Using the material below, return exactly the lines between the one holding "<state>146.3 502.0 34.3" and the one holding "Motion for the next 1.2", inclusive, and no others.

* * *

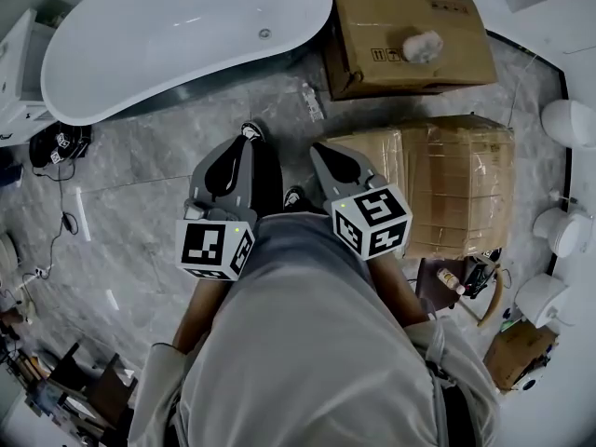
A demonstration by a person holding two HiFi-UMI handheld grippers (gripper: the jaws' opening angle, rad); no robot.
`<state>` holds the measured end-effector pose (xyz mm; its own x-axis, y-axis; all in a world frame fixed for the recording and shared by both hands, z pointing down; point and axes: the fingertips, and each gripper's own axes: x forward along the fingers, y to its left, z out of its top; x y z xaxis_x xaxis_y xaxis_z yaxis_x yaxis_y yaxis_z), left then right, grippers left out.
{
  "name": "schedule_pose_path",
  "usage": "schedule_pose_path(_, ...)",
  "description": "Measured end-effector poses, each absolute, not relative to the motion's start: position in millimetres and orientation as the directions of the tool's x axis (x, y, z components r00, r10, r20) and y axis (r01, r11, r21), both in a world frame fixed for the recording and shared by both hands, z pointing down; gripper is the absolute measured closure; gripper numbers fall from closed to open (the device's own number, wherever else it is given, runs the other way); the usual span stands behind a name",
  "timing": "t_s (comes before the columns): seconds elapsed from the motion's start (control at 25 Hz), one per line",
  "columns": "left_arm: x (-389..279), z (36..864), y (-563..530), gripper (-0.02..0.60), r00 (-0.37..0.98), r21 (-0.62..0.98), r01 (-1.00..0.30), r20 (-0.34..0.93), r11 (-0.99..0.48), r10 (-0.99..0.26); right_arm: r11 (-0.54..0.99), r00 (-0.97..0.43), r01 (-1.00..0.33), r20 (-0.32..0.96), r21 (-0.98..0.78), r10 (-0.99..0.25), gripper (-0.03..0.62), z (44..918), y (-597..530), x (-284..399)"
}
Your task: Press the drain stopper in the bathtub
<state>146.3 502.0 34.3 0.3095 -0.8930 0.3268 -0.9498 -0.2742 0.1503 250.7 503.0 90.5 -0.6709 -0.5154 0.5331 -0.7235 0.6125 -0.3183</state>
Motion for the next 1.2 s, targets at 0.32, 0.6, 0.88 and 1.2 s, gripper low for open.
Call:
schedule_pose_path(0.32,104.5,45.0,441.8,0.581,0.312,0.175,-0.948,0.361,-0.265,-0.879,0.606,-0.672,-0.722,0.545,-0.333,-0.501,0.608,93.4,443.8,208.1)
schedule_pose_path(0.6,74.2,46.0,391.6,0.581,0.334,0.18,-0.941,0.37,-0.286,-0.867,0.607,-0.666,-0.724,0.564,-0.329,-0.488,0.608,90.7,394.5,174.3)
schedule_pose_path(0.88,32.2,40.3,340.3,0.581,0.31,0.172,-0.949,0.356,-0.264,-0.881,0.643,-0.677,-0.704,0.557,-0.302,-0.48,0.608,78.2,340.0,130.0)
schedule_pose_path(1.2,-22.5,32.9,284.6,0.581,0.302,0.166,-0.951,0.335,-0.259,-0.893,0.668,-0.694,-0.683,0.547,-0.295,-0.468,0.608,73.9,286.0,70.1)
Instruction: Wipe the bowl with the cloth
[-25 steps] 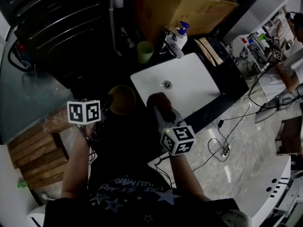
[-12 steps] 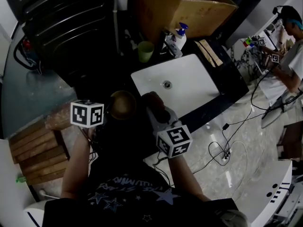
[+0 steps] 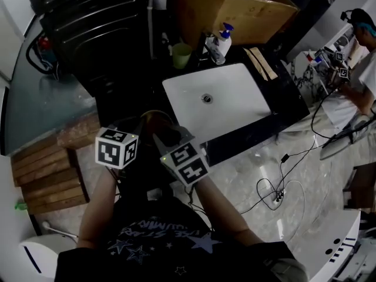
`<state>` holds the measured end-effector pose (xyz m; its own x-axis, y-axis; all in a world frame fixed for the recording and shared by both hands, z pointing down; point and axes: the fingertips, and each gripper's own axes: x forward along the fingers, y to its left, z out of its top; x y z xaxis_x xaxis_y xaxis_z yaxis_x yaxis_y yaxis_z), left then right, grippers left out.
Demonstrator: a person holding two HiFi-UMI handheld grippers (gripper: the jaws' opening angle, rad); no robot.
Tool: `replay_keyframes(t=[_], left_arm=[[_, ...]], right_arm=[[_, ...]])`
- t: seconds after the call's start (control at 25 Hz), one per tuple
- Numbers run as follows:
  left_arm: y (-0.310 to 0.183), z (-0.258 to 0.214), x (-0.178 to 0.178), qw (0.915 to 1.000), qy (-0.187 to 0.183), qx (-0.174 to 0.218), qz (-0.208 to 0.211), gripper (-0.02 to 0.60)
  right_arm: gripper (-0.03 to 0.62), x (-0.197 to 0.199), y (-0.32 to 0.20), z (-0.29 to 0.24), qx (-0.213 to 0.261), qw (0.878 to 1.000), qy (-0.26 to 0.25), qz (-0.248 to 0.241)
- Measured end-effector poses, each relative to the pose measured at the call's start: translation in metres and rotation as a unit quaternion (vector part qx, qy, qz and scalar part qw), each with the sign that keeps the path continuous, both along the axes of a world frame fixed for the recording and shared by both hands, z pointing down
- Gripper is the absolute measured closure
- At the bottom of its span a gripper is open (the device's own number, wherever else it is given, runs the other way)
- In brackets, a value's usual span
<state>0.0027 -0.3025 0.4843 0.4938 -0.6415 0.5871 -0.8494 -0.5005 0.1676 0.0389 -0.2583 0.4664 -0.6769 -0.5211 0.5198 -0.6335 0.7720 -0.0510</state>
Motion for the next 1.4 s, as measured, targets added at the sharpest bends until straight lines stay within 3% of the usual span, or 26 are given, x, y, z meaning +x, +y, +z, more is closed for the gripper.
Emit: replay_keyframes(t=[0.2, 0.4, 0.6, 0.76, 0.96, 1.08, 1.2, 1.32, 1.4], left_arm=[[0.025, 0.001, 0.003, 0.9998, 0.015, -0.011, 0.006, 0.56], [0.033, -0.008, -0.013, 0.9993, 0.036, -0.005, 0.004, 0.56], [0.033, -0.022, -0.034, 0.9986, 0.051, 0.013, 0.012, 0.56], [0.034, -0.03, -0.05, 0.9977, 0.053, 0.033, 0.027, 0.558], [0.037, -0.038, -0.057, 0.9956, 0.051, 0.055, 0.057, 0.558], [0.04, -0.043, -0.055, 0.9937, 0.044, 0.071, 0.075, 0.558], [0.042, -0.047, -0.056, 0.9924, 0.031, 0.084, 0.084, 0.558], [0.045, -0.046, -0.058, 0.992, 0.023, 0.087, 0.089, 0.558], [0.048, -0.044, -0.059, 0.992, 0.021, 0.085, 0.091, 0.557]], right_arm=[[0.54, -0.014, 0.003, 0.006, 0.018, 0.999, 0.031, -0.012], [0.54, -0.024, -0.004, 0.004, 0.051, 0.996, 0.078, 0.01], [0.54, -0.032, -0.009, -0.001, 0.086, 0.981, 0.166, 0.04], [0.54, -0.045, -0.003, 0.004, 0.105, 0.963, 0.247, 0.032], [0.54, -0.054, 0.004, 0.005, 0.103, 0.95, 0.293, 0.036], [0.54, -0.055, 0.008, 0.006, 0.095, 0.949, 0.297, 0.044], [0.542, -0.062, 0.015, 0.009, 0.061, 0.96, 0.269, 0.043], [0.542, -0.07, 0.024, 0.016, -0.009, 0.983, 0.176, 0.043], [0.542, -0.074, 0.03, 0.022, -0.062, 0.992, 0.099, 0.048]])
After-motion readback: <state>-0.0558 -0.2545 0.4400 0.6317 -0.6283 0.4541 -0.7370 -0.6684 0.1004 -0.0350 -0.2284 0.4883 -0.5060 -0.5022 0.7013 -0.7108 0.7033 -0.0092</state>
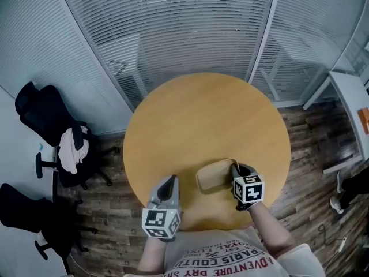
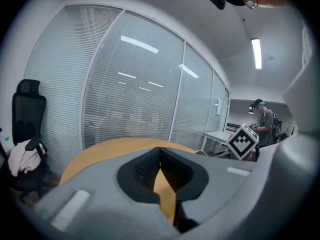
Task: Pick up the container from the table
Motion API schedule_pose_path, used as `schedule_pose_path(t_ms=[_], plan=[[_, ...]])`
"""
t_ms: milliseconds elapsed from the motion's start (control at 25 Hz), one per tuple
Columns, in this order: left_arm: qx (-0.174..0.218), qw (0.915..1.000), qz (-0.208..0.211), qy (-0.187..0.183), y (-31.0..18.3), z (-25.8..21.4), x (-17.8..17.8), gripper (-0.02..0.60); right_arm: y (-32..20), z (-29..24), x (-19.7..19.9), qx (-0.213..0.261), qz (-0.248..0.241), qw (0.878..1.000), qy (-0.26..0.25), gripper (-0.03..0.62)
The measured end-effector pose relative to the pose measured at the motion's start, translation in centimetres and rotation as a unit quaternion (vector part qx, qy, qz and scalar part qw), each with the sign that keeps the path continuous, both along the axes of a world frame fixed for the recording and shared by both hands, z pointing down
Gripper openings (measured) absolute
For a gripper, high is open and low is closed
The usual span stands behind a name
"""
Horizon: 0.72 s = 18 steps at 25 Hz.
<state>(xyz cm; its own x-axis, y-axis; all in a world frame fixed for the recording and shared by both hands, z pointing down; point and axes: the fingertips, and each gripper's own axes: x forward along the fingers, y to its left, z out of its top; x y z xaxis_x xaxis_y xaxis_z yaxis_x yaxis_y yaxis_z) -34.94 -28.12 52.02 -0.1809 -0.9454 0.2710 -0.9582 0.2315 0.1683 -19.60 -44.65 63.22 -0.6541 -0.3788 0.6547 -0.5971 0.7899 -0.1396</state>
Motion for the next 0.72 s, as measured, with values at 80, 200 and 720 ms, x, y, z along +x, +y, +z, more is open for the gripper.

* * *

• [RESPONSE AREA]:
<state>146.3 502.0 34.3 0.3095 -0.8930 0.3268 -0.9498 -0.2742 0.1503 250.7 503.0 90.5 -0.6709 -0.5154 0.5331 -0.7235 0.6125 -0.3183</state>
Motion for the next 1.2 s, targets at 0.32, 0.6, 0.88 and 1.2 s, gripper low for open.

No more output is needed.